Crypto : La Russie compte sur les cryptomonnaies pour contourner les sanctions internationales
De la parole aux actes. Le 8 août dernier, le Président Vladimir Poutine a promulgué une série de dispositions votées par le Parlement russe qui légalise l’extraction de cryptomonnaie dans le pays et qui permet l’utilisation de cryptomonnaie pour les paiements internationaux. Sans jamais le déclarer officiellement, ces nouvelles lois sont bien là pour contourner les sanctions prises par les États-Unis, l’Europe et leurs alliés en représailles à l’invasion de l’Ukraine. La Russie compte bien profiter des avantages de ces nouvelles technologies pour étendre ses activités économiques avec les pays qui continuent à commercer avec elle, au premier rang desquels figurent le Brésil, l’Inde, la Chine et les autres membres des BRICS+. Un rapport de Chainalysis met notamment en lumière le travail de la Banque Centrale Russe qui œuvre pour accélérer l’utilisation des cryptomonnaies pour les paiements transfrontaliers.
La Banque centrale russe est en première ligne pour mettre au point les systèmes nécessaires
A la lumière des éléments technique et des données dont elles disposent, les équipes de Chainalysis affirment que la Russie fait actuellement tout son possible pour contourner les sanctions occidentales grâce à l’utilisation de la cryptomonnaie :
« Les récents efforts législatifs favorables à la crypto font partie des efforts plus larges de la Russie pour développer des mécanismes de paiement alternatifs afin d’atténuer la pression des sanctions occidentales tout en réduisant la dépendance au dollar US, ce qui a toujours été un objectif à long terme pour la Russie, mais qui prend une dimension particulière au milieu des tensions géopolitiques croissantes actuelles. »

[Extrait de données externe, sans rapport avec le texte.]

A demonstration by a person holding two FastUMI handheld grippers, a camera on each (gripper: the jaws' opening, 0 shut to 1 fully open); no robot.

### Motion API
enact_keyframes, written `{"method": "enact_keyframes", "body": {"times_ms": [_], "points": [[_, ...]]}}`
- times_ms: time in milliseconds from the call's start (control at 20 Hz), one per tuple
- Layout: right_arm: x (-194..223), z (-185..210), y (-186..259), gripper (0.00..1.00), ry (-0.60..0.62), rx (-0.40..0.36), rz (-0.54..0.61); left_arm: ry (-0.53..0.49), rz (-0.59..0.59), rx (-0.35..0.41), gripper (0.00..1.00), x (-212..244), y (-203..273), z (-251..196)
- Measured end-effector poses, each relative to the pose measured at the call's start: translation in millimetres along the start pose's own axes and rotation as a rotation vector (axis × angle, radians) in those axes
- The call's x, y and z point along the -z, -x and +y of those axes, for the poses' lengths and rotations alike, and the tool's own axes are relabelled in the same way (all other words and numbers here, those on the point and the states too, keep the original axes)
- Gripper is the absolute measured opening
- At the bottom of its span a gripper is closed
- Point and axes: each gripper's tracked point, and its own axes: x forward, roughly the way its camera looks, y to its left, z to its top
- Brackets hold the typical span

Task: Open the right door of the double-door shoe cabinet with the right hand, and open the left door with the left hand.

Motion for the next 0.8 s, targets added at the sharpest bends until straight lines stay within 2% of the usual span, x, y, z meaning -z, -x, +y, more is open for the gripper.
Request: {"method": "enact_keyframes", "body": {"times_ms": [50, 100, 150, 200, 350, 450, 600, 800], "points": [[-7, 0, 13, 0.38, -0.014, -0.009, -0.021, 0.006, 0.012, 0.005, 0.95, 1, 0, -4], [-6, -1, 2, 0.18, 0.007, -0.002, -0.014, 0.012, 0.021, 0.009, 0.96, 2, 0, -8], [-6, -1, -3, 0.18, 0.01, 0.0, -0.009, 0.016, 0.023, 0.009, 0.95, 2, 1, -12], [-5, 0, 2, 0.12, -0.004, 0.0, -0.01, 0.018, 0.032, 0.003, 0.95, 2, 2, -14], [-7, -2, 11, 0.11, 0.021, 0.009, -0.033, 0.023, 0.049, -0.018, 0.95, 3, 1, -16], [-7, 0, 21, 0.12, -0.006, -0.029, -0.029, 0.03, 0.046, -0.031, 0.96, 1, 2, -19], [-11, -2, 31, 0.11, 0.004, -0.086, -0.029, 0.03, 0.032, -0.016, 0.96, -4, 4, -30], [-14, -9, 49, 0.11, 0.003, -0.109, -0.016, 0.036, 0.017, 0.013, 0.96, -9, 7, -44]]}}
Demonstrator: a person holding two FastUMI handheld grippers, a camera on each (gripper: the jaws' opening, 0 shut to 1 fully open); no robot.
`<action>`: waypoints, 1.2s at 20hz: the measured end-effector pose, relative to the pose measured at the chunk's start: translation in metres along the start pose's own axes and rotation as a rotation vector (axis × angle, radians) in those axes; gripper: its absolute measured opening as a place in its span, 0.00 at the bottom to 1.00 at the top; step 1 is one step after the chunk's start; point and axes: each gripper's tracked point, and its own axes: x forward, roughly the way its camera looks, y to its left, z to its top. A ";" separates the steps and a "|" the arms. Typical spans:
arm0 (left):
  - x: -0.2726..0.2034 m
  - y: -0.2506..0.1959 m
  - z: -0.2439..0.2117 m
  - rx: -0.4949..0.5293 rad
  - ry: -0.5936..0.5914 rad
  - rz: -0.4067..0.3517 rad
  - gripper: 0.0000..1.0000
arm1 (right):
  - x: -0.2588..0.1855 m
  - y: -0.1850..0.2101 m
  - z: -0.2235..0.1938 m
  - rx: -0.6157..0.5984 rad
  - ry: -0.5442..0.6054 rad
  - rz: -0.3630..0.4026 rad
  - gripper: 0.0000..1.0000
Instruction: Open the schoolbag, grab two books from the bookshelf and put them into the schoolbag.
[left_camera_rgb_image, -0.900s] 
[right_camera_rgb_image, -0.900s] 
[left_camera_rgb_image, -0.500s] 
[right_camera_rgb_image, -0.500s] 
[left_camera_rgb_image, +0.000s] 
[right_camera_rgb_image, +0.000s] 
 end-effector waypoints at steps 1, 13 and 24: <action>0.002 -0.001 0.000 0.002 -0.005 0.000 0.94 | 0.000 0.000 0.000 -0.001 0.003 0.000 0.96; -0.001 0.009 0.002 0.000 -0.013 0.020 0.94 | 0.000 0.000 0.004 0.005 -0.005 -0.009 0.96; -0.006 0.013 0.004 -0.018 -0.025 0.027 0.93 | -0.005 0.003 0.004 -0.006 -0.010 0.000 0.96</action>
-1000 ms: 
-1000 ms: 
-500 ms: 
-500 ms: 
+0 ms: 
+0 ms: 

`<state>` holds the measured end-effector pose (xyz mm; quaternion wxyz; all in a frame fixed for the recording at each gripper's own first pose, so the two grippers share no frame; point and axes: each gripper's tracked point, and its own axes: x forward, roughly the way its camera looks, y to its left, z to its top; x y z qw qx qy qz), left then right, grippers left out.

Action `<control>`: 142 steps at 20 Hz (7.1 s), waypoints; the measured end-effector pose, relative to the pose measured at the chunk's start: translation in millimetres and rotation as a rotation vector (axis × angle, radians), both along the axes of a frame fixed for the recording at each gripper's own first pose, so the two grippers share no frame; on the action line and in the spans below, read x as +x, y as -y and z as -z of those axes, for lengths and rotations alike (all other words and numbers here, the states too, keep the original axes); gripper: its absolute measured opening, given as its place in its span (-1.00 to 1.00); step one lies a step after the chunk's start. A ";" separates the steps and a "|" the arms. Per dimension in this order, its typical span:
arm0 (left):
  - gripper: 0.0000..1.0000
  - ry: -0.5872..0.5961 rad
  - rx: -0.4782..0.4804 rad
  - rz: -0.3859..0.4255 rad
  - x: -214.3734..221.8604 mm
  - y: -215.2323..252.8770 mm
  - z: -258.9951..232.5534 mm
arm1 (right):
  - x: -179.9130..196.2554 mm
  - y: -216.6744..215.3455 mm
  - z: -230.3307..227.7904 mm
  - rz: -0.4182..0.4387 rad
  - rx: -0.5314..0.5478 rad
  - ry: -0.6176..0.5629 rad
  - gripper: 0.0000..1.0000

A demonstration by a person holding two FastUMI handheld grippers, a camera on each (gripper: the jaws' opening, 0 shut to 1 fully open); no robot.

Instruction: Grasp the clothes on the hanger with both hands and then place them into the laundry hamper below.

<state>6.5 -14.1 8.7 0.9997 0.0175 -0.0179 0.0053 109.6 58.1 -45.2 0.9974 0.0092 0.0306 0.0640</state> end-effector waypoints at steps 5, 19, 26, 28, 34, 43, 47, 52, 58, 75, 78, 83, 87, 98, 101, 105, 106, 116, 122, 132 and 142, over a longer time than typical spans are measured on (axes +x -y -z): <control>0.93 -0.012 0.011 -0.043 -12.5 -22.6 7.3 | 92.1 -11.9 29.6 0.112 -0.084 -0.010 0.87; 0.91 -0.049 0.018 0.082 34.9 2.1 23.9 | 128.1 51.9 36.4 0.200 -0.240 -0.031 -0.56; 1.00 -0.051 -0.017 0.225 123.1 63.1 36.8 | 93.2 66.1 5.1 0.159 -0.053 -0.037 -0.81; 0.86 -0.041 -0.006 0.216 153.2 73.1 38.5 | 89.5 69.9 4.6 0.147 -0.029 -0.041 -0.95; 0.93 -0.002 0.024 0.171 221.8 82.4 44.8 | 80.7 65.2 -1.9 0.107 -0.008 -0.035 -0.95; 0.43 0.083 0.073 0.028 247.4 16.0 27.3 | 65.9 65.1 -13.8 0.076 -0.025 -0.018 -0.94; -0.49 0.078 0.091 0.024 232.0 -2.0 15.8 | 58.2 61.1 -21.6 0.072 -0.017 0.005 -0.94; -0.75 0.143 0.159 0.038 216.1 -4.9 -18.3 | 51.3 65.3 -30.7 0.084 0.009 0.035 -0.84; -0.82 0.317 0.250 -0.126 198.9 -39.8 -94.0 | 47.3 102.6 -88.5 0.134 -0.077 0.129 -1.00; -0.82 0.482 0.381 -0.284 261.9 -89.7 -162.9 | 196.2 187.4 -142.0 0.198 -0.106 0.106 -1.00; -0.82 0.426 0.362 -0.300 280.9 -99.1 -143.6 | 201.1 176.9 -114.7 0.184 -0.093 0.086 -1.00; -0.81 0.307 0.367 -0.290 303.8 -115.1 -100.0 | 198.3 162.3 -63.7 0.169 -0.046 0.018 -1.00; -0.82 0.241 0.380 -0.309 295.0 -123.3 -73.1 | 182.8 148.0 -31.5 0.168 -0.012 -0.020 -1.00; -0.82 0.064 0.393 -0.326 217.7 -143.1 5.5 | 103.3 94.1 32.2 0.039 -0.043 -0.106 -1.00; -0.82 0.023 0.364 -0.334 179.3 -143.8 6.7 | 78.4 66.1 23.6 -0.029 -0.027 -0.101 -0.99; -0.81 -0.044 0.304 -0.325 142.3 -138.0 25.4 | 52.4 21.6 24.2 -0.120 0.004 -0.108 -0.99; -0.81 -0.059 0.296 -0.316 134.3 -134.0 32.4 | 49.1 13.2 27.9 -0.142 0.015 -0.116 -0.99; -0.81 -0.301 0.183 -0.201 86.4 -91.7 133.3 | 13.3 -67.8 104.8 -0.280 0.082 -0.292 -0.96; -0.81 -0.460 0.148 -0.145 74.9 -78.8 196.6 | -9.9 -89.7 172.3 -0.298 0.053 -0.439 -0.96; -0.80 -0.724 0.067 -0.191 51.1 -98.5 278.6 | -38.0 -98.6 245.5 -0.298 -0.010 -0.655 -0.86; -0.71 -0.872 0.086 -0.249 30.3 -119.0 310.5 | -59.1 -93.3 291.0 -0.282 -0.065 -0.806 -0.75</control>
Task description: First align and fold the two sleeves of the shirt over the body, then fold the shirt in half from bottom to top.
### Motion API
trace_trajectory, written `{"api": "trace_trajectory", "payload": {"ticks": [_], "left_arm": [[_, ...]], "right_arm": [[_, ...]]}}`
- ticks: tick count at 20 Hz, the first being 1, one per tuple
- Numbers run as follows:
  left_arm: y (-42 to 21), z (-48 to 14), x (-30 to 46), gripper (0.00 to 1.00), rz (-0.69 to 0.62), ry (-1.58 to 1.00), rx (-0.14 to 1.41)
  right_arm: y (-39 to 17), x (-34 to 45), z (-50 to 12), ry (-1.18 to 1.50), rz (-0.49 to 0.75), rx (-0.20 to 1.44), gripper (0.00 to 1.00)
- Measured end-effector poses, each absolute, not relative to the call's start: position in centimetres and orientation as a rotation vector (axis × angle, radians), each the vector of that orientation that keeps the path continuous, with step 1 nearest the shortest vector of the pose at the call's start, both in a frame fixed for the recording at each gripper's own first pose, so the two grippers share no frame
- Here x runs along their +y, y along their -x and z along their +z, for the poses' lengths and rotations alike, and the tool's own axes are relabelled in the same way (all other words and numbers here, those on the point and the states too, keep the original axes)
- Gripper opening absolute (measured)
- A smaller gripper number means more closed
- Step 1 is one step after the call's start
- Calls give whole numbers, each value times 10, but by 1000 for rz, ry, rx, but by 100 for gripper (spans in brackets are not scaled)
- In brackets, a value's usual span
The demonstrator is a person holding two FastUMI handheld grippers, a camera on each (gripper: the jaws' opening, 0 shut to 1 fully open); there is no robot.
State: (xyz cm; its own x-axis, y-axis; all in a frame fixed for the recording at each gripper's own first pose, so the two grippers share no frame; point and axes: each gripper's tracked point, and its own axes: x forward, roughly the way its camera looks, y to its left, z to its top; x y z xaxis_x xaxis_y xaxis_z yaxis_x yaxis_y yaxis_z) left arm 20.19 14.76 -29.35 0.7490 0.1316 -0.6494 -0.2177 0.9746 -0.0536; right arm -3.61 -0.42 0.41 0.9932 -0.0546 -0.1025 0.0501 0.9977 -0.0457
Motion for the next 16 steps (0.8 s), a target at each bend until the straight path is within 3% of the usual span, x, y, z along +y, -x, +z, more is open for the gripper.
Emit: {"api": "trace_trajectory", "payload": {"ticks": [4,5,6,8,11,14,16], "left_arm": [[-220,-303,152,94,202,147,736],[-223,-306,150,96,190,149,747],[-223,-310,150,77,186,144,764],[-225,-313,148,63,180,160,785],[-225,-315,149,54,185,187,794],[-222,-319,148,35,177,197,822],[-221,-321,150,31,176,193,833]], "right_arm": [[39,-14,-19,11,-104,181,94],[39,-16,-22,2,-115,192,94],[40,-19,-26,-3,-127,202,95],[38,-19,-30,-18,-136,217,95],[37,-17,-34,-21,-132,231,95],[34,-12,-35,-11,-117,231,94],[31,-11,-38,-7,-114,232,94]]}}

Valerie Kennedy, directrice des enquêtes de Chainalysis – Source : Chainalysis
Dans cette mutation d’une partie de l’économie, c’est la Banque Centrale du pays qui est notamment aux manettes et qui devrait superviser les futures transactions internationales, comme le confirme Valerie Kennedy, directrice des enquêtes chez Chainalysis :
« La Banque Centrale de Russie est le fer de lance d’une initiative visant à intégrer la cryptomonnaie dans le système financier de la Russie pour les paiements transfrontaliers, créant une infrastructure expérimentale qui permettra aux entreprises et aux entités russes approuvées d’utiliser les monnaies numériques pour le commerce international. »
Valerie Kennedy, directrice des enquêtes de Chainalysis – Source : Chainalysis
Les cryptomonnaies sont toujours très populaires dans le pays malgré les différentes interdictions
Ce changement de législation pour les russes ne devrait pas tellement impacter la vie quotidienne de la population qui avait de toute façon continué à les utiliser malgré les différentes interdictions décidées par les autorités. Comme diraient les experts de chez Chainalysis, « les interdictions générales de cryptomonnaie sont souvent inefficaces, car elles n’en limitent pas vraiment l’utilisation, mais poussent les utilisateurs plutôt vers des canaux informels ou moins réglementés ». Concrètement, les grands exchanges du pays vont être mis à contribution pour gérer les nouveaux flux et il était aussi question que de nouvelles entités soient créées dont une à Saint-Pétersbourg mais les détails sont encore plutôt flous.
La Russie compte aussi sur d’autres projets comme son rouble numérique pour s’extirper des pesanteurs actuelles et lors d’une réunion des pays des BRICS+, l’idée d’un stablecoin soutenu avec de l’or physique avait aussi été abordé. Enfin, le Système de Messagerie Financière de la Banque Centrale de Russie qui se veut une alternative à SWIFT est aussi en cours de développement bien que son utilisation soit actuellement limitée.
La grande question qui reste posée sera la réaction du camp occidental devant la croissance de ces solutions alternatives liées à la cryptomonnaie. Certes il est plus compliqué de bloquer des paiements sur la blockchain que des transactions bancaires mais le tout puissant OFAC américain (Office of Foreign Assets Control) qui dépend du Département du Trésor a montré dans le passé sa capacité à geler et à bloquer les portefeuilles crypto des ennemis de l’Oncle Sam aux quatre coins du monde. Laissera-t-il faire la Russie ? Comment régiront les grands exchanges de la planète ? Quel sera le rôle de la Chine et des grands pays des BRICS+ dans ces nouveaux systèmes ? Réponse dans les mois qui viennent.